Ed è inevitabile, durante la serata in via Sant’Antonio, parlare del massacro di Charlie Hebdo, un momento «straordinario e paradossale», in cui si è visto un grande movimento di unità nazionale, «a cui però gli abitanti dei quartieri popolari non hanno voluto unirsi. Nelle scuole “popolari”, pur condannando gli omicidi, gli studenti hanno manifestato che loro non erano Charlie e che quel giornale erano blasfemo. Non c’è un popolo francese, forse in Francia ci sono due popoli». Ma è stato anche un momento rivelatore di una certa fragilità della Repubblica, di un’idea obsoleta per cui «gli assassini erano vittime di un apartheid etnico-territoriale, come ha detto il nostro Primo Ministro. La stessa laicità è stata messa in discussione in nome della lotta contro l’islamofobia. Ed è così che la realtà di ciò che è avvenuto è stata coperta dalle buone intenzioni antirazzismo».

Il giudizio di Finkielkraut è notevole: «Ogni volta che si cerca di riflettere, ci viene intimato di tacere. Più il presente si svela e meno si ha il diritto di pensarlo». La “passeggiata” prosegue senza inciampi: dall’irriducibilità delle differenze con un accenno alla teoria gender («il concetto di simile non è solo uguaglianza ma totale interscambiabilità) alla democrazia in Europa, fino a come in Francia l’educazione si stia evolvendo, per non dire degradando. «Oggi siamo qui a voler rivoltare la “libertà dal dato”. Ognuno deve essere libero di essere ciò che vuole. Di fronte a quest’ambizione, a questa ubris, si tratta di ritrovare la gratitudine proprio per il fatto che le cose, appunto, ci sono date».

A chiudere l’incontro, ancora una domanda per l’Accademico francese: «Lei ha scritto: “Attraverso la virtù cristiana dell’umiltà l'uomo prende coscienza della sua debolezza” e “apre un campo a Dio per agire: bisogna scoprirsi peccatori per ricevere la grazia”. Che posto ha questa parola, la grazia, nelle sue riflessioni?».

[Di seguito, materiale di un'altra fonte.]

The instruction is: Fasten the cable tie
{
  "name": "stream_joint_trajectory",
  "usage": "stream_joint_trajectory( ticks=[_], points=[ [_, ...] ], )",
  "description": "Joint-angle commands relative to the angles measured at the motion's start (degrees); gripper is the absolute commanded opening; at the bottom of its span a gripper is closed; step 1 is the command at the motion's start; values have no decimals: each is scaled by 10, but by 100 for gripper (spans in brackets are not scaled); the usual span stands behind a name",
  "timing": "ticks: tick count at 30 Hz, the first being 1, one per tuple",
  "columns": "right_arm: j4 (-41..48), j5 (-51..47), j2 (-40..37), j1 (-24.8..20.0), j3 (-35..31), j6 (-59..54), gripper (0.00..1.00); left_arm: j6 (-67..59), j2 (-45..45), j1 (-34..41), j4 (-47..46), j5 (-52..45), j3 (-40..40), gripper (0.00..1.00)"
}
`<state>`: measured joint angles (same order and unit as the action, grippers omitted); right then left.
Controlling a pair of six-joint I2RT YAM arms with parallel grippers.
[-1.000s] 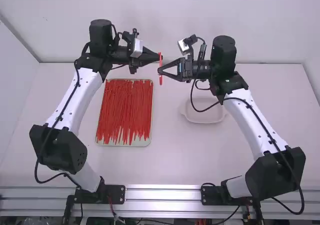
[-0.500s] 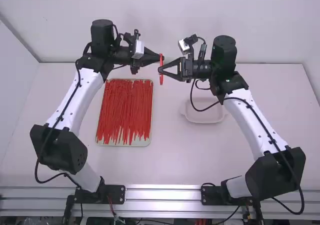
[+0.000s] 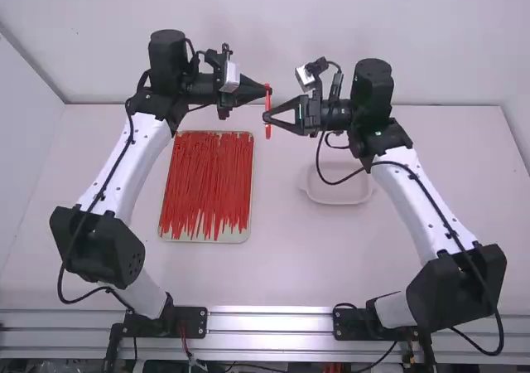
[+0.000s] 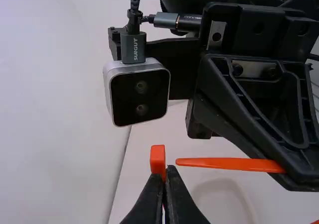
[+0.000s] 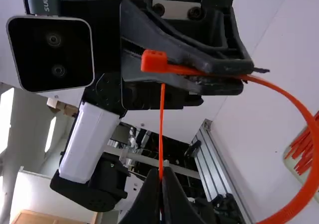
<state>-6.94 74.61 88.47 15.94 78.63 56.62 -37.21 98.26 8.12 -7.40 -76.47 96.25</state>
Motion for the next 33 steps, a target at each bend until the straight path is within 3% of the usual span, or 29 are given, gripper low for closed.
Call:
stream_joint_trajectory(
  ticks=[1,33],
  points=[
    [-4,8,-16,-6,12,2,0,3,-2,5,0,-13,-12,2],
    [-4,16,-16,-6,12,0,0,3,-2,5,25,-22,-24,2]
  ],
)
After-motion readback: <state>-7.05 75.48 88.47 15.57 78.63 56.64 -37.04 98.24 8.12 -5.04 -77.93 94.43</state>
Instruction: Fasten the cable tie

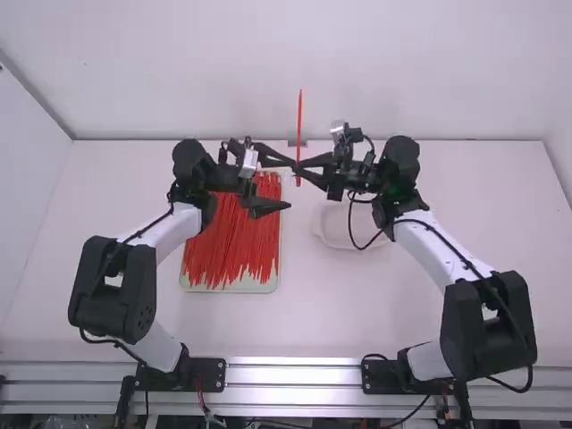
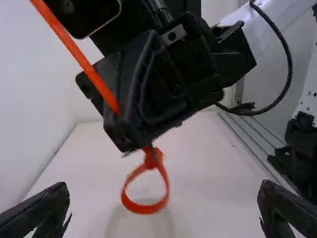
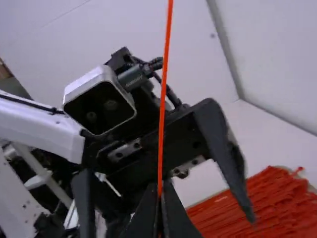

«Rischio di deluderla», risponde Finkielkraut: «Ma non essendo credente, posso leggere con passione opere che parlano della grazia, Péguy, Pascal, sant’Agostino... Ma la grazia non trova una sua collocazione nel mio modesto pensiero». E spiega che ad affascinarlo non è tanto il peccato originale, ma l’idea che l’uomo non abbia il potere di liberarsene definitivamente. «Si può pensare che l’uomo non sia l’artefice del male, e neppure Dio, bensì la società. Se fosse così, allora spetterebbe alla politica porre fine al male. Ma questo ideale ha fatto una pessima fine. Anzi, la stessa volontà di debellare il male si è rivelata malefica». Come racconta la storia. Mentre dagli antichi è sempre arrivato un altro insegnamento, come nella Bibbia, per fare un esempio, o nella tragedia greca, le cui vicende sono piene di tentativi «di premunirsi dall’idea che la politica risolva il problema del male».